Segment Start: ENTRIES PROVIDED

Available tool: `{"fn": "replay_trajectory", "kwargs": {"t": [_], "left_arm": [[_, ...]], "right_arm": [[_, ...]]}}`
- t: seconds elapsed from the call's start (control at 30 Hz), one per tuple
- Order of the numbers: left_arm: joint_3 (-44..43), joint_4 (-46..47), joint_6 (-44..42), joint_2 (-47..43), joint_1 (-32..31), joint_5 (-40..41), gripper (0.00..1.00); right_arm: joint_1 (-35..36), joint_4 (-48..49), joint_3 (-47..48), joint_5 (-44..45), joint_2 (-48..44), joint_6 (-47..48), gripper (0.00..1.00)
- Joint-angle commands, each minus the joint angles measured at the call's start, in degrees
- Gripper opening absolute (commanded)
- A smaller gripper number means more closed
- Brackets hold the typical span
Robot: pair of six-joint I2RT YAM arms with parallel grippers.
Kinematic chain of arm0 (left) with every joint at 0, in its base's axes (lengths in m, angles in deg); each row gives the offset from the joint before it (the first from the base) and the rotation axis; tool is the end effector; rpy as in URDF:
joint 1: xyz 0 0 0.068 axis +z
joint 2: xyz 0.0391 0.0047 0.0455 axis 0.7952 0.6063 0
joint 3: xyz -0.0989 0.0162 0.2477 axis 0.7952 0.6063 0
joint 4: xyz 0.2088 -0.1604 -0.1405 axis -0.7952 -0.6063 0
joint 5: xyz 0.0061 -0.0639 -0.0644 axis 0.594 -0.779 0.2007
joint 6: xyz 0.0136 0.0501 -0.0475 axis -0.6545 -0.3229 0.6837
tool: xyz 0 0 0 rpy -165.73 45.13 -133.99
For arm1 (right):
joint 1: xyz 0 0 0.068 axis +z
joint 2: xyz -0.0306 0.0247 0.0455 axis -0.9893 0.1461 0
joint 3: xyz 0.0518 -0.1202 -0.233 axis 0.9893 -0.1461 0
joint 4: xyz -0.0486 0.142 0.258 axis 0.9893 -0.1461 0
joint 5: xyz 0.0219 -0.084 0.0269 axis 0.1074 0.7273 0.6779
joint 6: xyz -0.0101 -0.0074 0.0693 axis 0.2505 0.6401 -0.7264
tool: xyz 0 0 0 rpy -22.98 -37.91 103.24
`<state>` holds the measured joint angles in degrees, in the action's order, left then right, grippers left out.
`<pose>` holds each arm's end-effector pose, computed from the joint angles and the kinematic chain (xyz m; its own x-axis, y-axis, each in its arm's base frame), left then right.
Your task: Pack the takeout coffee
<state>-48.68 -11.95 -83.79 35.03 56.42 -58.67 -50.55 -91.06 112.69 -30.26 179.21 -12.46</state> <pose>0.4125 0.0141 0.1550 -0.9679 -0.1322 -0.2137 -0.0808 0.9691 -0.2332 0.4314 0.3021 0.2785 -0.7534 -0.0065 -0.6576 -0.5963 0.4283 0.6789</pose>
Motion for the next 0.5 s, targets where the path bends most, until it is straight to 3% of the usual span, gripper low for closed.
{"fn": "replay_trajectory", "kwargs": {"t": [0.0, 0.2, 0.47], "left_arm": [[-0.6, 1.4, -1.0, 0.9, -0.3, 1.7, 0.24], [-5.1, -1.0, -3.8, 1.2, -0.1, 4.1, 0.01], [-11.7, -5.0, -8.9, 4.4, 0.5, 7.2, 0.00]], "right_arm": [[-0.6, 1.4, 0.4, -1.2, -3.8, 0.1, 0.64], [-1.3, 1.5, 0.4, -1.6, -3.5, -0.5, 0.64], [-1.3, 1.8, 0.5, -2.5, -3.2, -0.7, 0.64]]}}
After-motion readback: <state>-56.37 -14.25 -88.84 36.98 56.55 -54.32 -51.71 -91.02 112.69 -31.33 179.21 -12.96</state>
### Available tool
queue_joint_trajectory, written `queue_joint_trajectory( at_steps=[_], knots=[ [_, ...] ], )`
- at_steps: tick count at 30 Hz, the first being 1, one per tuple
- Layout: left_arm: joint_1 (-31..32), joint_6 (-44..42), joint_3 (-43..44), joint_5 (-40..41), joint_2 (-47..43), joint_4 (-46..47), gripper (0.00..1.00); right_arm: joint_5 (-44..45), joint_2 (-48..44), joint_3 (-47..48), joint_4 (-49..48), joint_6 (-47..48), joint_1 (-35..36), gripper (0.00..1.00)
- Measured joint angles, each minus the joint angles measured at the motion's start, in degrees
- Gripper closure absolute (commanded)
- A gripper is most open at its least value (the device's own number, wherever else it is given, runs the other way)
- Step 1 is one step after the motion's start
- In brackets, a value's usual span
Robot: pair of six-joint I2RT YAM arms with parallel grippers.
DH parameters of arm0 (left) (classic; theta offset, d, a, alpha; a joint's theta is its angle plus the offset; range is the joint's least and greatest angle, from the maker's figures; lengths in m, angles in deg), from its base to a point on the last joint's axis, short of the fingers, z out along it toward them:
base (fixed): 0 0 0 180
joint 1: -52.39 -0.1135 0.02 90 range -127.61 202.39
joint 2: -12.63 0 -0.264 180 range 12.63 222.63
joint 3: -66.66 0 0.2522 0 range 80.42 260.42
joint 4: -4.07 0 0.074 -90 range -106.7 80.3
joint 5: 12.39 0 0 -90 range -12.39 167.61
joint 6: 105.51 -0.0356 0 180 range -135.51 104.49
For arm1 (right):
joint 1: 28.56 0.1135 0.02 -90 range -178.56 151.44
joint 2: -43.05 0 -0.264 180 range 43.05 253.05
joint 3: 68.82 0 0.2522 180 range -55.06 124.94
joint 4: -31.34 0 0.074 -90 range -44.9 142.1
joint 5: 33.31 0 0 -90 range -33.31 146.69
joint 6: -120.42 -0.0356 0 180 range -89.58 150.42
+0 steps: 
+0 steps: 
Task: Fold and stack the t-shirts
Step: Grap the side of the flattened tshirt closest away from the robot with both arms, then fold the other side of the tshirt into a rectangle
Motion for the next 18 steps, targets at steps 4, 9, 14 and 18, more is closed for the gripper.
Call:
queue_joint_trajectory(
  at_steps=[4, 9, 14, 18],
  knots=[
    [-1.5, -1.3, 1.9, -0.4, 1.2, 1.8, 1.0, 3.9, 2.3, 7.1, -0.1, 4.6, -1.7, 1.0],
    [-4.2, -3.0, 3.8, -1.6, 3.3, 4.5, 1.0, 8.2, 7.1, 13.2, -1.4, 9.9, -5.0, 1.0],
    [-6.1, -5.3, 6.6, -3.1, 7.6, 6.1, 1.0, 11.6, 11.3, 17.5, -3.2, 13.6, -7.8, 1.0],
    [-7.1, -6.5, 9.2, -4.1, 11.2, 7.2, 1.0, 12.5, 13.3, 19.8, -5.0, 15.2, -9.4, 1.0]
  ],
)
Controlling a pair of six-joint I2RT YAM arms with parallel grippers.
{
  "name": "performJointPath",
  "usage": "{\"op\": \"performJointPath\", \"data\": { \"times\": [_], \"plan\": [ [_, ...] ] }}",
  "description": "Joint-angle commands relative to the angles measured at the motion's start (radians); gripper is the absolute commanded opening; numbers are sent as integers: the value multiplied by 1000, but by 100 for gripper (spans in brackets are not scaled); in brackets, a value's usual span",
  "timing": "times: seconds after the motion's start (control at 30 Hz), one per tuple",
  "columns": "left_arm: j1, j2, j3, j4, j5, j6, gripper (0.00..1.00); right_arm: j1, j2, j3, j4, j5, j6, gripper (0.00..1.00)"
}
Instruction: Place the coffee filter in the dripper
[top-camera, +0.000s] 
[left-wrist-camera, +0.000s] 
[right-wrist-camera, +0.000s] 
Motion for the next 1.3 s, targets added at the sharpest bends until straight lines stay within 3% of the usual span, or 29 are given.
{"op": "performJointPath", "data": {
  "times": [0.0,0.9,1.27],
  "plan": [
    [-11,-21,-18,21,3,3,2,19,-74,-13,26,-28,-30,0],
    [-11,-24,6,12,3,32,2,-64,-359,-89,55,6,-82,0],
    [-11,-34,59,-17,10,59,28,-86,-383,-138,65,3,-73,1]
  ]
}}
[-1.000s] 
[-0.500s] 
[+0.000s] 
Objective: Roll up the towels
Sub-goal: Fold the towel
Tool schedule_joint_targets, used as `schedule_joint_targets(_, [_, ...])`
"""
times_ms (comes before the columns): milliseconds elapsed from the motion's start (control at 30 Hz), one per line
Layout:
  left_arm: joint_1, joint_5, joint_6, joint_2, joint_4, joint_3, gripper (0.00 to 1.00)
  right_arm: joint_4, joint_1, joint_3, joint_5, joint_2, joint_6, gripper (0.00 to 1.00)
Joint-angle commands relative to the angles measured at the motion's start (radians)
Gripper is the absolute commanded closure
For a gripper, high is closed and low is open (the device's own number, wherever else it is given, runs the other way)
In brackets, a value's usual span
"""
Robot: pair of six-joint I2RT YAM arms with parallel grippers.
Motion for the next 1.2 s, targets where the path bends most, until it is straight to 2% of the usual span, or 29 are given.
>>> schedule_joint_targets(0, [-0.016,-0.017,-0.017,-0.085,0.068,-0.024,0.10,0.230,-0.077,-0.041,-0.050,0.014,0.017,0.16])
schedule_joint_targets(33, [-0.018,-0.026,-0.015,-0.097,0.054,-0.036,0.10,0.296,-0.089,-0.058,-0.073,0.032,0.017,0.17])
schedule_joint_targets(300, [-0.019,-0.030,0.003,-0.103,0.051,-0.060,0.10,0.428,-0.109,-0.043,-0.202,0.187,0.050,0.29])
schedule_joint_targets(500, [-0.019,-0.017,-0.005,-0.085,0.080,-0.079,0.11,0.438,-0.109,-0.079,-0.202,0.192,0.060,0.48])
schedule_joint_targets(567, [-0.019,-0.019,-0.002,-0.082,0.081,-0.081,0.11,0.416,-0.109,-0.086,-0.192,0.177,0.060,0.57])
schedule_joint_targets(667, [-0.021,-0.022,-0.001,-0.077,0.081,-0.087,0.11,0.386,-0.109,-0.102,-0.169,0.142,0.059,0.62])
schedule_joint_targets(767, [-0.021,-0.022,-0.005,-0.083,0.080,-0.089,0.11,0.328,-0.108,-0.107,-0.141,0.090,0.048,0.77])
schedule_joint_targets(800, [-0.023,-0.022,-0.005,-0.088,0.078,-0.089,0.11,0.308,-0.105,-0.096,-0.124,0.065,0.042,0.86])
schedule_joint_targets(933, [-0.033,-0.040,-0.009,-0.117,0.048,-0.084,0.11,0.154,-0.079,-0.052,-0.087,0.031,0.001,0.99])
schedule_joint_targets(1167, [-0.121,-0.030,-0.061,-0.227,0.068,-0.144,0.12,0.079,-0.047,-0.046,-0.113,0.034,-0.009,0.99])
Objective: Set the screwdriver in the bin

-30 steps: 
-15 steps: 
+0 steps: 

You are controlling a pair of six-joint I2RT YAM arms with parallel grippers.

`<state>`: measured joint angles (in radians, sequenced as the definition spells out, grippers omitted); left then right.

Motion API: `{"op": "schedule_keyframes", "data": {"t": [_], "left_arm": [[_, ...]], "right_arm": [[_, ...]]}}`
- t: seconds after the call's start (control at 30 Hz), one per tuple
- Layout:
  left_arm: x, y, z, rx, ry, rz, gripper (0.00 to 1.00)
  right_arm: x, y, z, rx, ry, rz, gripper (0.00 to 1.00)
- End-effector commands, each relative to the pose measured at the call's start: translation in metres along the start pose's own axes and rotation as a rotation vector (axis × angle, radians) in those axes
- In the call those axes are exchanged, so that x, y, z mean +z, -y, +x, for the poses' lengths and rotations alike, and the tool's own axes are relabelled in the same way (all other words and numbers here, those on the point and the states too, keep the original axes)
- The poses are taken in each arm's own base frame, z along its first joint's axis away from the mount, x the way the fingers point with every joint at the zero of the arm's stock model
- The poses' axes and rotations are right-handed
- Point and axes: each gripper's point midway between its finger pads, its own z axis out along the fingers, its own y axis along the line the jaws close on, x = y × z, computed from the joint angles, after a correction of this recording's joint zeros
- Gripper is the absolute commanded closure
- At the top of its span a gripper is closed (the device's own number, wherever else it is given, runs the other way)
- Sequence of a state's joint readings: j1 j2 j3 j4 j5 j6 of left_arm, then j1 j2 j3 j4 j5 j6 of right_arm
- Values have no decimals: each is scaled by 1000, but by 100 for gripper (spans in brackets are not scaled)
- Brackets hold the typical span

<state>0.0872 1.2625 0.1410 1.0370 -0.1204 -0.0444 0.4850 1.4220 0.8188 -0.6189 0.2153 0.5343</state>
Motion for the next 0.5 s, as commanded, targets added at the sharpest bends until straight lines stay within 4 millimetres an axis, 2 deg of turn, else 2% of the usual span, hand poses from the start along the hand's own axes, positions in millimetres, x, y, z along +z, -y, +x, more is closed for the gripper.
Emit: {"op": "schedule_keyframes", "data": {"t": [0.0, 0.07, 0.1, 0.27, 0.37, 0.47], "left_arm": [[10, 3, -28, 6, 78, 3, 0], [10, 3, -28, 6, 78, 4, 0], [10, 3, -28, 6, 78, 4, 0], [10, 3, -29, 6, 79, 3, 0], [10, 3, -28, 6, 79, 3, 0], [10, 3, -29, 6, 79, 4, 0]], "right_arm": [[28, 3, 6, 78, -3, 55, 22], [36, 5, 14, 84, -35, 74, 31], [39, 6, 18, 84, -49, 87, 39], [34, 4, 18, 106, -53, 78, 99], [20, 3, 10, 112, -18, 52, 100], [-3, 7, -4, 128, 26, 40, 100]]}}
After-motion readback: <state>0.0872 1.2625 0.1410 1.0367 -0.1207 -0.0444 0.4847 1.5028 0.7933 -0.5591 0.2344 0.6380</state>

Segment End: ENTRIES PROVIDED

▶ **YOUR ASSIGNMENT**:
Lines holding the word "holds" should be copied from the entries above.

▶ **TASK ANSWER**:
`<state>` holds the measured joint angles in degrees, in the action's order, left then right, grippers left out.
`<pose>` holds each arm's end-effector pose, computed from the joint angles and the kinematic chain (xyz m; its own x-axis, y-axis, each in its arm's base frame), left then right.

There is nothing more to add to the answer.